Ce que les patriarches font en faveur de cette unité, à part en affirmer la nécessité, est une autre affaire. En pratique, pas grand-chose, malgré les quelques misérables projets de logements qui n’endiguent qu’une mince partie des départs. En fait, chacun continue de prêcher pour sa propre paroisse, sourd à la pression des fidèles, notamment en faveur de l’unification de la fête de Pâques. On parle, pudiquement, d’un manque de solidarité. Mais c’est un manque de charité.

« Les chrétiens ne comprennent pas la division des chrétiens ! » lance Mgr Khoury, avant d’ajouter qu’entre l’impatience des fidèles et les lenteurs, sinon l’apathie, de la hiérarchie, en matière d’œcuménisme, il faudrait « un moyen terme ». Est-il possible, du reste, de ne pas s’affliger en voyant comment, au nom de « blessures » passées bien réelles sans doute, orthodoxes et catholiques compromettent gratuitement leur avenir dans cette partie du monde ?

Mgr Rafic Khoury souligne également la nécessité d’une « nouvelle évangélisation » des chrétiens de Palestine, ou des Palestiniens chrétiens, une démarche qui doit ouvrir les chrétiens à la dimension missionnaire de leur présence en terre arabo-musulmane, dont ils constituent l’une des trames les plus anciennes et les plus nobles.
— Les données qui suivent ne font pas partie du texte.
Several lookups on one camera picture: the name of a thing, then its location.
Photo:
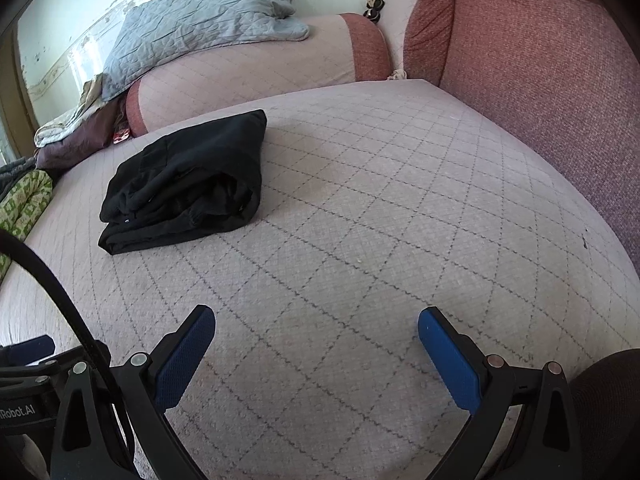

De fait, pourquoi cette conscience missionnaire devrait-elle être le privilège des seuls « kibboutzniks », et pourquoi ne pas accepter volontairement quelques sacrifices, s’ils doivent aider au rayonnement de la foi chrétienne ?

Il va sans dire qu’un monde arabe sans chrétiens ne serait pas le même, réagit-il, en se rappelant que cheikh Mohammad Mehdi Chamseddine faisait de l’enracinement des chrétiens en terre libanaise l’une des tâches prioritaires des musulmans eux-mêmes. Une vérité valable aussi bien en-deçà de Naqoura qu’au-delà.

Mgr Khoury cite enfin, parmi les moyens disponibles, pour enrayer la vague d’émigration, le rôle que peuvent jouer les grandes et moins grandes puissances. Sans trop se risquer sur le terrain politique, il souligne quand même que la diplomatie du Vatican pourrait être plus vigoureuse, à l’égard de l’État d’Israël. Le Saint-Siège, explique-t-il, a officiellement reconnu Israël, sans obtenir en échange les facilités qu’il était en droit d’attendre ; cet État met une extrême mauvaise grâce à accorder des visas à des prêtres ou autres auxiliaires venus d’Occident, dont l’Église locale a bien besoin pour survivre et accomplir sa mission. « Et pourtant, Rome ferme les yeux, temporise, laisse passer », regrette-t-il.

Revenant sur le sujet de la « nouvelle évangélisation », Mgr Khoury rappelle que dans leur quatrième message aux fidèles, les patriarches catholiques d’Orient ont appelé leurs fidèles à être moins communautés et plus Églises, moins repli et plus ouverture. Moins passé et plus avenir. Comme quoi, une victoire de l’Église sur les communautés sera indispensable, si les chrétiens veulent rester en terre arabe.